Reproduce the top of the data verbatim, through and including the line that contains "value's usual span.".

Data provided Start Marker

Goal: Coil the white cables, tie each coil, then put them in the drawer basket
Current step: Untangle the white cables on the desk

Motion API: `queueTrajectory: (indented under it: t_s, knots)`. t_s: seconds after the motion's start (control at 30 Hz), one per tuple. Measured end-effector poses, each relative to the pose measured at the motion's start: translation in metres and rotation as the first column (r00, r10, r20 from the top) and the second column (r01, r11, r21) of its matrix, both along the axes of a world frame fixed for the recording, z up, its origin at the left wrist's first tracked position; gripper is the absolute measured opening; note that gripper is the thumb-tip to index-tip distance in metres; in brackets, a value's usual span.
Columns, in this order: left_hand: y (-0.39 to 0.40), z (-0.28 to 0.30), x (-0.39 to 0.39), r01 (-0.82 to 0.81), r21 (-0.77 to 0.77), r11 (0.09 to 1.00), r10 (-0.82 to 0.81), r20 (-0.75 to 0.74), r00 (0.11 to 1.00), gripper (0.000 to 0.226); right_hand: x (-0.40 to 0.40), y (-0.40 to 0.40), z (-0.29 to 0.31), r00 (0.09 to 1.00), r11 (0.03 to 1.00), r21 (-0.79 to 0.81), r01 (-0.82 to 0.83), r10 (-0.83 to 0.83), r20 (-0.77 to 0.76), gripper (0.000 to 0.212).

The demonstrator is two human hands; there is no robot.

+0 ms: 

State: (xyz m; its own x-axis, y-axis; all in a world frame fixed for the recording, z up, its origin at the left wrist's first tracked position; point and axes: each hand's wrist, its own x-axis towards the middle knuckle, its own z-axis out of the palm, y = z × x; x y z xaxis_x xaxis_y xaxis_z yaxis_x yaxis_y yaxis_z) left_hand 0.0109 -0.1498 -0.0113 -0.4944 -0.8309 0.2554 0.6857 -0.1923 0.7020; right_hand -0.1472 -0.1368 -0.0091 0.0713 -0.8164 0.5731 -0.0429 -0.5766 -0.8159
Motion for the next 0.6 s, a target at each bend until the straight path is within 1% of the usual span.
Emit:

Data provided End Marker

» **Result below**
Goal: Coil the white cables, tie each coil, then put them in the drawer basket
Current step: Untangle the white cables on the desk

Motion API: `queueTrajectory: (indented under it: t_s, knots)`. t_s: seconds after the motion's start (control at 30 Hz), one per tuple. Measured end-effector poses, each relative to the pose measured at the motion's start: translation in metres and rotation as the first column (r00, r10, r20 from the top) and the second column (r01, r11, r21) of its matrix, both along the axes of a world frame fixed for the recording, z up, its origin at the left wrist's first tracked position; gripper is the absolute measured opening; note that gripper is the thumb-tip to index-tip distance in metres; in brackets, a value's usual span.

The work on this exercise is done.